======== Material provided ========
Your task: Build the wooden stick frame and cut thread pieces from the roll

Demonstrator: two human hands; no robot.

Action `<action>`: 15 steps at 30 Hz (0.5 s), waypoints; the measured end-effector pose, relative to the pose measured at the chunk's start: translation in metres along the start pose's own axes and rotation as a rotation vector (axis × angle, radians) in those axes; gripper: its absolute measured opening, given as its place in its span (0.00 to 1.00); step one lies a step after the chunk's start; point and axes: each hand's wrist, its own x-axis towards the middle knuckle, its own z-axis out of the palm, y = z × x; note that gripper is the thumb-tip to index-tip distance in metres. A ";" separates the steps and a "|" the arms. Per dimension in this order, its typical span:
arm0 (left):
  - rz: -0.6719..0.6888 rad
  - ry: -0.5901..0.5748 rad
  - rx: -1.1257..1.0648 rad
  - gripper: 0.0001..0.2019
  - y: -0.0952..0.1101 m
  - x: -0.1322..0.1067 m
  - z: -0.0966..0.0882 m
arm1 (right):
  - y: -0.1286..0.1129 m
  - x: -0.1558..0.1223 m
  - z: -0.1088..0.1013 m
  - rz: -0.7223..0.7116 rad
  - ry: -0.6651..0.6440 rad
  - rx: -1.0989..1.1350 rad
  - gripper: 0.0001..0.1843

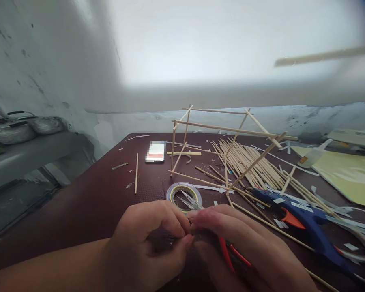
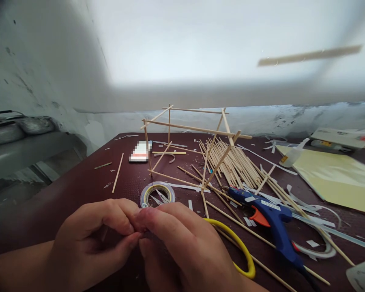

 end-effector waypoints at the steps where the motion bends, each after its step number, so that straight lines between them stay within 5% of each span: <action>1: -0.004 0.000 0.001 0.10 0.000 0.000 0.000 | 0.001 0.000 -0.001 -0.022 -0.012 0.009 0.22; 8: 0.008 -0.005 0.039 0.10 -0.003 0.000 0.002 | -0.005 0.000 -0.005 0.082 0.072 0.009 0.21; 15: 0.062 -0.018 0.052 0.10 -0.003 -0.002 0.002 | -0.005 0.001 -0.002 0.289 -0.018 0.094 0.16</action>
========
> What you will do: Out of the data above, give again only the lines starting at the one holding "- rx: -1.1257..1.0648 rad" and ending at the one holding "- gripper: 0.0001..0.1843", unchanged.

> Response:
  - rx: -1.1257..1.0648 rad
  - gripper: 0.0001..0.2019
  - y: -0.0952..0.1101 m
  - x: -0.1322..0.1067 m
  - z: -0.0966..0.0882 m
arm1 (right):
  - y: -0.1286..0.1129 m
  - x: -0.1558..0.1223 m
  - z: -0.1088..0.1013 m
  - rz: -0.7223..0.7116 rad
  - ry: -0.6651..0.6440 rad
  - rx: -1.0989..1.1350 rad
  - gripper: 0.0001..0.1843

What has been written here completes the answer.